■ Assignment:
Each record below is to be set down again precisely.

■ Materials provided:
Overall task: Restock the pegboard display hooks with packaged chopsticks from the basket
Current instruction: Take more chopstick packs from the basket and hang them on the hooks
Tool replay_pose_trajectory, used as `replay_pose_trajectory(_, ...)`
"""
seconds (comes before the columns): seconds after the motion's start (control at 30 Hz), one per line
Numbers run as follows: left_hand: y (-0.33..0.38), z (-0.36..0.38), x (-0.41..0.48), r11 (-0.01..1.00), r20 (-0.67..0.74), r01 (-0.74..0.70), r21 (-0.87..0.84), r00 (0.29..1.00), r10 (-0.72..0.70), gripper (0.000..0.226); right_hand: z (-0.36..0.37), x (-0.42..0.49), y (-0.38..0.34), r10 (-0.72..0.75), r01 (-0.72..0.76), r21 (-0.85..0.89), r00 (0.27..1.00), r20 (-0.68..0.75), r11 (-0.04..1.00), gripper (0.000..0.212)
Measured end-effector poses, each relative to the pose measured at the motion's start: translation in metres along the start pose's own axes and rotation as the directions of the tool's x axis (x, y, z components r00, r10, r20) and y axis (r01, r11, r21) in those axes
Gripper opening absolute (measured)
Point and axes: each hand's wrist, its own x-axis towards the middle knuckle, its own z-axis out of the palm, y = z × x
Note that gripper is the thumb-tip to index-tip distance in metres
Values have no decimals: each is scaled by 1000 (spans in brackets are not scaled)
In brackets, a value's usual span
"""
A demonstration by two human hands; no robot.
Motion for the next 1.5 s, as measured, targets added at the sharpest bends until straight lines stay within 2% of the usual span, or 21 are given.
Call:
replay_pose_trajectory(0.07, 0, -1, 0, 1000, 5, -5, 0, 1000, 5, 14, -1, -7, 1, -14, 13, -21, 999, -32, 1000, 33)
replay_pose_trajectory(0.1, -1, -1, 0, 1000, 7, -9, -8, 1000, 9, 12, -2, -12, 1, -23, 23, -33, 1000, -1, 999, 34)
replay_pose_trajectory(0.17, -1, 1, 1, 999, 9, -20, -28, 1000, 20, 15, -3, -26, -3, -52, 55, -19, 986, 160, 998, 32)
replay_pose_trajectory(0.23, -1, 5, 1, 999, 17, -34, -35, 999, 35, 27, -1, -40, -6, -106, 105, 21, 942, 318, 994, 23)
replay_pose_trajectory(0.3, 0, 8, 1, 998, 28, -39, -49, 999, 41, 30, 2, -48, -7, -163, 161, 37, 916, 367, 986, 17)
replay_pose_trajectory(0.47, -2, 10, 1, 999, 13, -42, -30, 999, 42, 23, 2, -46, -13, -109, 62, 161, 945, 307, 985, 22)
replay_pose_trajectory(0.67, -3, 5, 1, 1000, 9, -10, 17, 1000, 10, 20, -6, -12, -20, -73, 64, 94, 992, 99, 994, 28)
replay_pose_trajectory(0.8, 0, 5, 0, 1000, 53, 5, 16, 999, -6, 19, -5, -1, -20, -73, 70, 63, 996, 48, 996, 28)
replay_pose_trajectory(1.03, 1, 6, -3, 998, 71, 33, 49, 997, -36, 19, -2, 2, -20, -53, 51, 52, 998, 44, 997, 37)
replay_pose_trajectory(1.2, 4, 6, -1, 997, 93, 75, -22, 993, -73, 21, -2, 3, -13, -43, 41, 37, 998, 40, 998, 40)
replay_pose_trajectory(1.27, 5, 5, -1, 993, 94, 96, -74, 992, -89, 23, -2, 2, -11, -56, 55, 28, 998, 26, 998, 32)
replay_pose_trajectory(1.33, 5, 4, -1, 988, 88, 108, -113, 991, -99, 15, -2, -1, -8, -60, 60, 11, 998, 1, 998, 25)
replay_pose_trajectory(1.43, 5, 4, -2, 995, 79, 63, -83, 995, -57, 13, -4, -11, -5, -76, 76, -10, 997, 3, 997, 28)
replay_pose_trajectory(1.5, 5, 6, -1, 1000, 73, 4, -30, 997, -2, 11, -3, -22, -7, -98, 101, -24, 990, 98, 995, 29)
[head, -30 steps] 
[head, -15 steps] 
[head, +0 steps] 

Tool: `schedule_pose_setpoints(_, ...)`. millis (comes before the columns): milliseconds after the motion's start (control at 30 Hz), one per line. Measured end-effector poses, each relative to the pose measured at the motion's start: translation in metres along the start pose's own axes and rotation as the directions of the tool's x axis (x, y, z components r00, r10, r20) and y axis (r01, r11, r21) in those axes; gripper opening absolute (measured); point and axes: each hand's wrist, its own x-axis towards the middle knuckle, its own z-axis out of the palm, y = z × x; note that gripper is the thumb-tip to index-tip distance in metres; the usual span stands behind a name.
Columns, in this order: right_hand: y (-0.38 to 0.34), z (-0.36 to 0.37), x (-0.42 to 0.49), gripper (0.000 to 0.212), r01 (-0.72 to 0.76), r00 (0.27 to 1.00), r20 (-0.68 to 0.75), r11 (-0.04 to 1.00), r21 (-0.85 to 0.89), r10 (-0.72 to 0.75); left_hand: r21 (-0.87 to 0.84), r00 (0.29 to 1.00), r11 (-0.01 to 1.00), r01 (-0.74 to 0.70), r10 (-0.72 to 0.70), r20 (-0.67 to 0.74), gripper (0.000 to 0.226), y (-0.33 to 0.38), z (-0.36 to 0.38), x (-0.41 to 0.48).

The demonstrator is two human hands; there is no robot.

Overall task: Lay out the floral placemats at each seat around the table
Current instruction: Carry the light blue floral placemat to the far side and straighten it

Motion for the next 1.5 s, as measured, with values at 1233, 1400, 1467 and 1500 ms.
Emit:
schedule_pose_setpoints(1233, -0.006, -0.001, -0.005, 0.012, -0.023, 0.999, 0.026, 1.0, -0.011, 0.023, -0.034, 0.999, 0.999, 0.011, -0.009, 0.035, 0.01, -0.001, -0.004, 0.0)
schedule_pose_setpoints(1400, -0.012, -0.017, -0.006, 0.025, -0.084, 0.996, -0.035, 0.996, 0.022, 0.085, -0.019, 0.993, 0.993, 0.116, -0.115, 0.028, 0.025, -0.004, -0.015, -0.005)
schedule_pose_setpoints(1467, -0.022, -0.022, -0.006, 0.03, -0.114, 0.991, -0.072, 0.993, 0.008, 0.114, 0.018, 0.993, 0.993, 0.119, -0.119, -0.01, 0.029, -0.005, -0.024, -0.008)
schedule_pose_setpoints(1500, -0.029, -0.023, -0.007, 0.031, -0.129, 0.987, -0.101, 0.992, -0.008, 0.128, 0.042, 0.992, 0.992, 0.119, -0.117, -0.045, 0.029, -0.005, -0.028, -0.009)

■ Answer space:
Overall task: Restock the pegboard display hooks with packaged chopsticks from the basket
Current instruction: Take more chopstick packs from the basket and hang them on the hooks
Tool replay_pose_trajectory, used as `replay_pose_trajectory(_, ...)`
"""
seconds (comes before the columns): seconds after the motion's start (control at 30 Hz), one per line
Numbers run as follows: left_hand: y (-0.33..0.38), z (-0.36..0.38), x (-0.41..0.48), r11 (-0.01..1.00), r20 (-0.67..0.74), r01 (-0.74..0.70), r21 (-0.87..0.84), r00 (0.29..1.00), r10 (-0.72..0.70), gripper (0.000..0.226); right_hand: z (-0.36..0.37), x (-0.42..0.49), y (-0.38..0.34), r10 (-0.72..0.75), r01 (-0.72..0.76), r21 (-0.85..0.89), r00 (0.27..1.00), r20 (-0.68..0.75), r11 (-0.04..1.00), gripper (0.000..0.212)
Measured end-effector poses, each relative to the pose measured at the motion's start: translation in metres along the start pose's own axes and rotation as the directions of the tool's x axis (x, y, z components r00, r10, r20) and y axis (r01, r11, r21) in those axes
Gripper opening absolute (measured)
Point and axes: each hand's wrist, its own x-axis towards the middle knuckle, its own z-axis out of the palm, y = z × x
Note that gripper is the thumb-tip to index-tip distance in metres
Values have no decimals: each is scaled by 1000 (spans in brackets are not scaled)
In brackets, a value's usual span
"""
A demonstration by two human hands; no robot.
Motion for the next 1.5 s, as measured, targets added at the sharpest bends until straight lines stay within 2% of the usual span, or 21 are given.
Call:
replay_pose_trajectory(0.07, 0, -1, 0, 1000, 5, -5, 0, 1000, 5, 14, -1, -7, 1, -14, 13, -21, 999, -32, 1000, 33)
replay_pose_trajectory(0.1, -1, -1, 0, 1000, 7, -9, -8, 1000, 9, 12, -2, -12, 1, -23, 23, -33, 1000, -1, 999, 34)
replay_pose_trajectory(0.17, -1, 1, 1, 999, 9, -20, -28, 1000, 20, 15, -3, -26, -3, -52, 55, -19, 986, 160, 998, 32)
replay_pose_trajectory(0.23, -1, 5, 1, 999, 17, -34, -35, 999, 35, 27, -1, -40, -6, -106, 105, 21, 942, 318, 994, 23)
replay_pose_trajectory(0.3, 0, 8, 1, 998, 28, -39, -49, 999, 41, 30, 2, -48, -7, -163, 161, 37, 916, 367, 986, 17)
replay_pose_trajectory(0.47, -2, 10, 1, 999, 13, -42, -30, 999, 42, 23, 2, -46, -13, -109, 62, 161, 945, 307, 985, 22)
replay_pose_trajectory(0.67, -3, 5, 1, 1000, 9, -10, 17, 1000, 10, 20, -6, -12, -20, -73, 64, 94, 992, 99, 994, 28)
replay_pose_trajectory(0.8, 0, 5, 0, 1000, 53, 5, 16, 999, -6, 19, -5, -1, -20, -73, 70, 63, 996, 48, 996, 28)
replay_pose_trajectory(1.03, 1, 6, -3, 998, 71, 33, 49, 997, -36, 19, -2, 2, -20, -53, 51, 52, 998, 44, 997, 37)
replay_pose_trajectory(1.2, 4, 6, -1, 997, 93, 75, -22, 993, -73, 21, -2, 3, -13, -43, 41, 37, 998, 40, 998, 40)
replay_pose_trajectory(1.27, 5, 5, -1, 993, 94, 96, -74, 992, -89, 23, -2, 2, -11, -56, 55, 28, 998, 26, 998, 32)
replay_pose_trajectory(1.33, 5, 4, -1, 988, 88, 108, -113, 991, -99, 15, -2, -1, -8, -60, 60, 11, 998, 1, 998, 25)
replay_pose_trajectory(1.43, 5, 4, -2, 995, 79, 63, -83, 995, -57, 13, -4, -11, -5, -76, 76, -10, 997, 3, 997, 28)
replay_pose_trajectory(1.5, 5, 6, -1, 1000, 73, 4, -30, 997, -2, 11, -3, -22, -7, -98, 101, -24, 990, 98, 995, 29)
[head, -30 steps] 
[head, -15 steps] 
[head, +0 steps] 

Tool: `schedule_pose_setpoints(_, ...)`. millis (comes before the columns): milliseconds after the motion's start (control at 30 Hz), one per line. Measured end-effector poses, each relative to the pose measured at the motion's start: translation in metres along the start pose's own axes and rotation as the directions of the tool's x axis (x, y, z components r00, r10, r20) and y axis (r01, r11, r21) in those axes; gripper opening absolute (measured); point and axes: each hand's wrist, its own x-axis towards the middle knuckle, its own z-axis out of the palm, y = z × x; note that gripper is the thumb-tip to index-tip distance in metres; the usual span stands behind a name.
Columns, in this order: right_hand: y (-0.38 to 0.34), z (-0.36 to 0.37), x (-0.42 to 0.49), gripper (0.000 to 0.212), r01 (-0.72 to 0.76), r00 (0.27 to 1.00), r20 (-0.68 to 0.75), r11 (-0.04 to 1.00), r21 (-0.85 to 0.89), r10 (-0.72 to 0.75); left_hand: r21 (-0.87 to 0.84), r00 (0.29 to 1.00), r11 (-0.01 to 1.00), r01 (-0.74 to 0.70), r10 (-0.72 to 0.70), r20 (-0.67 to 0.74), gripper (0.000 to 0.226), y (-0.33 to 0.38), z (-0.36 to 0.38), x (-0.41 to 0.48).

The demonstrator is two human hands; there is no robot.

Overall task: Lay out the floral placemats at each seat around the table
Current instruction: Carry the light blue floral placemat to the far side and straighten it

Motion for the next 1.5 s, as measured, with values at 1233, 1400, 1467 and 1500 ms.
Emit:
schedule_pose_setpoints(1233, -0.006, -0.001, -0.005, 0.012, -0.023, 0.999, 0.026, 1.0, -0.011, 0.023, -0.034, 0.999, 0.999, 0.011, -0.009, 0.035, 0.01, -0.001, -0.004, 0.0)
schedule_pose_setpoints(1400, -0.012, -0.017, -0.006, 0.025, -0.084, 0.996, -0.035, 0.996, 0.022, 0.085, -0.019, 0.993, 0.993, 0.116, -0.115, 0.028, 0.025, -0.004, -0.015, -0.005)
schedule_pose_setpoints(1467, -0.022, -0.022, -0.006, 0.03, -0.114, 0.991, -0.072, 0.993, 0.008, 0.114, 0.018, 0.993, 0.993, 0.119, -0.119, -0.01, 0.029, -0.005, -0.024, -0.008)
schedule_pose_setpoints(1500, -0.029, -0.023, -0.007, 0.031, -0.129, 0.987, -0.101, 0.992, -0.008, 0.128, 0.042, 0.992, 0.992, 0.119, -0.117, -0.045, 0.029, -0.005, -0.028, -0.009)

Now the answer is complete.